A few quotes from the Panksepp paper:
“And what is an affect in the dynamic sense? It is in any case something highly composite. An affect includes in the first place particular motor innervations or discharges and secondly certain feelings; the latter are of two kinds—perceptions of the motor actions that have occurred and the direct feelings of pleasure and unpleasure which, as we say, give the affect its keynote. But I do not think that with this enumeration we have arrived at the essence of an affect. We seem to see deeper in the case of some affects and to recognize that the core which holds the combination we have described together is the repetition of some particular significant experience. This experience could only be a very early impression of a very general nature, placed in the prehistory not of the individual but of the
species” ([28], p. 395).
"Cortical removal did not interrupt the presence of the conscious “self”, of conscious being, it merely deprived the patient of “certain forms of information” ([43], p. 65)."

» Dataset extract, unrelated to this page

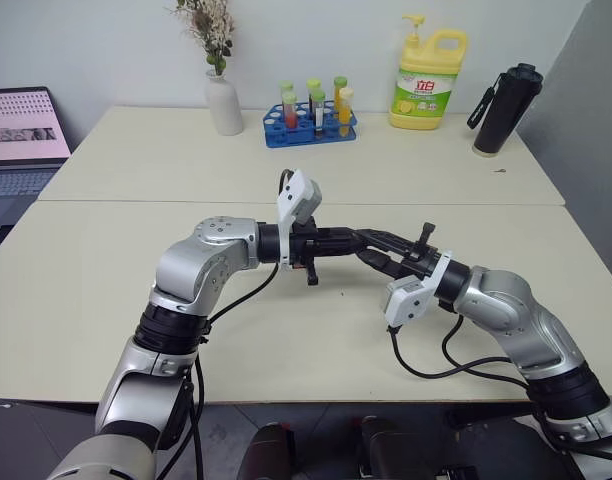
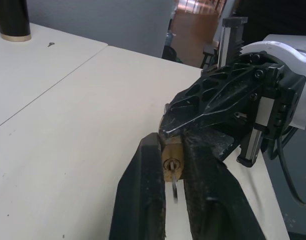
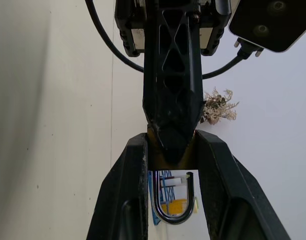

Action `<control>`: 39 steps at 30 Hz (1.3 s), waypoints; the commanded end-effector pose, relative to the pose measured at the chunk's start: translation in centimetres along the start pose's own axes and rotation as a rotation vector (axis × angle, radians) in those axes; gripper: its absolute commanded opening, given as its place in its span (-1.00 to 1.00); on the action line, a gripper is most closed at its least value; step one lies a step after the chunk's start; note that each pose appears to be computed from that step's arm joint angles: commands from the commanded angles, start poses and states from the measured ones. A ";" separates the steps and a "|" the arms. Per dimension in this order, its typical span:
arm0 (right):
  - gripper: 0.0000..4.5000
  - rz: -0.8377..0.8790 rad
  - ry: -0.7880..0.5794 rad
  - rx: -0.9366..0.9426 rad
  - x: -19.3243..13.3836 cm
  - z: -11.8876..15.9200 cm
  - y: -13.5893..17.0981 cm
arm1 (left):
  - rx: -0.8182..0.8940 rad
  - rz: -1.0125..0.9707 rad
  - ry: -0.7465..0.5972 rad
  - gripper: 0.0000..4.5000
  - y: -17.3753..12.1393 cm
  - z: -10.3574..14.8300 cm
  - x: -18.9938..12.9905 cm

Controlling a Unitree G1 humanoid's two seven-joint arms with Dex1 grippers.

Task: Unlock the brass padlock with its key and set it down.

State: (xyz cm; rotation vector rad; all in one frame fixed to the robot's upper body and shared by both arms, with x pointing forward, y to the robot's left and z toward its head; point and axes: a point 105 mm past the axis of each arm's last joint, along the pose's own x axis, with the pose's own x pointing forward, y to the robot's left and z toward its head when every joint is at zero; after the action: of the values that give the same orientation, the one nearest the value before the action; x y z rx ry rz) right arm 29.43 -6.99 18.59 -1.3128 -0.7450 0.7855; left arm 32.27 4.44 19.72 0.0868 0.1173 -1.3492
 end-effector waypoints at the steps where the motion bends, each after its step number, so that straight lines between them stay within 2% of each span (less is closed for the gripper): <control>1: -0.59 -0.029 -0.047 -0.045 0.0 1.0 -1.2 | 0.054 0.011 -0.008 -0.93 0.1 0.9 -0.1; 6: -0.59 0.005 -0.017 -0.014 -0.3 0.4 -0.8 | 0.057 0.017 0.002 -0.93 0.3 0.6 -0.2; 9: -0.12 0.006 0.039 0.066 -1.7 -0.6 -1.1 | 0.056 0.007 0.002 -0.93 0.2 0.6 -0.2; 11: 0.17 0.018 0.102 0.192 -3.0 -1.6 -1.3 | 0.064 -0.012 -0.002 -0.93 0.1 0.7 -0.1; 16: 0.96 0.051 0.143 0.386 -4.8 -2.0 -1.6 | 0.070 -0.019 -0.010 -0.93 0.3 0.9 -0.1; 19: 1.00 0.126 0.060 0.672 -5.6 0.7 -1.1 | 0.074 -0.073 -0.015 -0.93 -0.2 1.0 0.1; 22: 0.69 0.183 -0.007 0.850 -5.6 2.9 -0.9 | 0.100 -0.131 -0.011 -0.93 -1.0 1.1 0.2; 27: -0.03 0.171 -0.007 0.910 -4.8 2.9 -1.7 | 0.110 -0.180 -0.019 -0.93 -1.7 1.3 0.0; 28: -0.13 0.168 -0.008 0.921 -4.6 2.8 -1.8 | 0.111 -0.189 -0.016 -0.93 -1.9 1.3 -0.1; 33: -0.96 0.168 -0.012 0.966 -4.4 2.3 -2.0 | 0.127 -0.222 -0.006 -0.93 -2.7 1.2 -0.6; 39: -1.00 0.165 -0.008 0.963 -4.2 1.6 -2.1 | 0.134 -0.230 0.002 -0.93 -3.0 1.1 -0.8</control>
State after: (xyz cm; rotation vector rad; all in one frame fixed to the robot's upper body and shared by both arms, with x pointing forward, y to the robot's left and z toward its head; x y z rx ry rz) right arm 26.15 -10.06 19.61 -0.4779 -0.1280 1.0862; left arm 30.00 4.62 19.77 0.1707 0.0941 -1.5540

"Contrary to LeDoux and the other corticocentric theorists: all the cortical varieties of consciousness depend upon the integrity of these subcortical structures, not the other way round. This in not to deny that higher cortical regions add much to consciousness. Of course they do. But the evolutionary “roots” of consciousness are to be found elsewhere, and they are probably affective [4,44]."
pg. 10 ". . .it gives rise to a background state of “being”; this aspect of the body is the subject of perception. We may picture this type of consciousness as the neurodynamic page upon which, or from which, exteroceptive experiences are written in higher brain regions. (This is also what binds experiences together; perception happens to a unitary, embodied subject; cf. the binding problem.)
"It is important to note that these “states” of the body-as-subject involve not only varying levels of consciousness (e.g., sleep/waking) but also varying qualities of consciousness. Interoceptive consciousness, too, is phenomenal; it “feels like” something. Above all, the phenomenal states of the body-as-subject are experienced affectively. Affects, rather than representing discrete external events, are experienced as positively and negatively valenced states. Their valence is determined by how changing internal conditions relate to the probability of survival and reproductive success. At this level of the brain, therefore, homeostasis is inseparable from consciousness. Whereas the classical sensory modalities represent discrete external (knowledge-generating and objective) noetic happenings, affective consciousness represents diffuse internal (automatically evaluative and subjective) anoetic reactions to those happenings. Affectivity is, in this respect, a unique experiential modality. But that is not all it is; affectivity is an intrinsic property of the brain which is expressed in the emotions, and emotions are, above all, distinct forms of somatic motor discharge coordinated with supportive patterns of autonomic change. However, these emotional expressions also “feel like” something, in diversely valenced ways. The empirical evidence for the feeling component are simply based on the highly replicable fact that wherever in the brain one can artificially evoke coherent emotional response patterns with deep brain stimulation, those shifting states uniformly are accompanied by “rewarding” and “punishing” states of mind [2,4]."
I think David Chalmers will be especially interested by this Panksepp paper and I look forward to seeing how he and other consciousness researchers respond to it. Please link us to any such responses you encounter in ongoing philosophy of mind papers.